Supplied material »
◇ ◇ ◇ ◇ ◇
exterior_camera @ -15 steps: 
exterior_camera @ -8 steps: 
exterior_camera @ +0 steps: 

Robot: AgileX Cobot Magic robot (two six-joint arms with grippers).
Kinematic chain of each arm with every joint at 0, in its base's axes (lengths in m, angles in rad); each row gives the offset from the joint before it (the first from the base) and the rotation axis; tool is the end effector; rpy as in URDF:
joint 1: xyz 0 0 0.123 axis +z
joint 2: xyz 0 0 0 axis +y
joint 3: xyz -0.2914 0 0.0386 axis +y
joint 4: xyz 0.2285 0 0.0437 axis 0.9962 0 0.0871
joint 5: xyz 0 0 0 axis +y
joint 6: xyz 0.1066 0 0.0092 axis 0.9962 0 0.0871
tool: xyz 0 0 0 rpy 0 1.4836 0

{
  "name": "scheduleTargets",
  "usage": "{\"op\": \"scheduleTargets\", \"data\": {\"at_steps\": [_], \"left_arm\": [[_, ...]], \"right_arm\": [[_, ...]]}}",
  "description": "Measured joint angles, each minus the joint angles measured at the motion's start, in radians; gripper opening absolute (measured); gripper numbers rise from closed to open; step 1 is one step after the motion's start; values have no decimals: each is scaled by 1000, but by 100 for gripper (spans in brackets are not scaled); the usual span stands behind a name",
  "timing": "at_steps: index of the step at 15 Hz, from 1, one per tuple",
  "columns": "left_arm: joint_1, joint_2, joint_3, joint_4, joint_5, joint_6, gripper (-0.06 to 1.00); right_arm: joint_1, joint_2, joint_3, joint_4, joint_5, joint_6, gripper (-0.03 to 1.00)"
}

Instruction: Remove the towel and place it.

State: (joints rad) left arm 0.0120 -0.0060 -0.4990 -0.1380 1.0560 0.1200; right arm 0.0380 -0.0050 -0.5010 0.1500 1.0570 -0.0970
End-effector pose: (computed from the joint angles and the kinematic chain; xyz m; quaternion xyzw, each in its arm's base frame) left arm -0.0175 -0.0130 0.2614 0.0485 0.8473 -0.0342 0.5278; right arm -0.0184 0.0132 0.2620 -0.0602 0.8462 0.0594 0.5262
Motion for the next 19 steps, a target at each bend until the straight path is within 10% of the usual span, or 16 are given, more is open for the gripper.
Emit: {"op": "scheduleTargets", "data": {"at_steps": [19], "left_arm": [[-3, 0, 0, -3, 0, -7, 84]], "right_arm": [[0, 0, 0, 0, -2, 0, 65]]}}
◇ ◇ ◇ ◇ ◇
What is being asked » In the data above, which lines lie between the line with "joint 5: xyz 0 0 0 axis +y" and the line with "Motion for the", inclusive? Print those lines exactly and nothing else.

Answer box »
joint 5: xyz 0 0 0 axis +y
joint 6: xyz 0.1066 0 0.0092 axis 0.9962 0 0.0871
tool: xyz 0 0 0 rpy 0 1.4836 0

{
  "name": "scheduleTargets",
  "usage": "{\"op\": \"scheduleTargets\", \"data\": {\"at_steps\": [_], \"left_arm\": [[_, ...]], \"right_arm\": [[_, ...]]}}",
  "description": "Measured joint angles, each minus the joint angles measured at the motion's start, in radians; gripper opening absolute (measured); gripper numbers rise from closed to open; step 1 is one step after the motion's start; values have no decimals: each is scaled by 1000, but by 100 for gripper (spans in brackets are not scaled); the usual span stands behind a name",
  "timing": "at_steps: index of the step at 15 Hz, from 1, one per tuple",
  "columns": "left_arm: joint_1, joint_2, joint_3, joint_4, joint_5, joint_6, gripper (-0.06 to 1.00); right_arm: joint_1, joint_2, joint_3, joint_4, joint_5, joint_6, gripper (-0.03 to 1.00)"
}

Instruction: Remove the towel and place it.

State: (joints rad) left arm 0.0120 -0.0060 -0.4990 -0.1380 1.0560 0.1200; right arm 0.0380 -0.0050 -0.5010 0.1500 1.0570 -0.0970
End-effector pose: (computed from the joint angles and the kinematic chain; xyz m; quaternion xyzw, each in its arm's base frame) left arm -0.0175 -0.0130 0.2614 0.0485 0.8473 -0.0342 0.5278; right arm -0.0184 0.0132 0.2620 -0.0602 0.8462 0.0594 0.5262
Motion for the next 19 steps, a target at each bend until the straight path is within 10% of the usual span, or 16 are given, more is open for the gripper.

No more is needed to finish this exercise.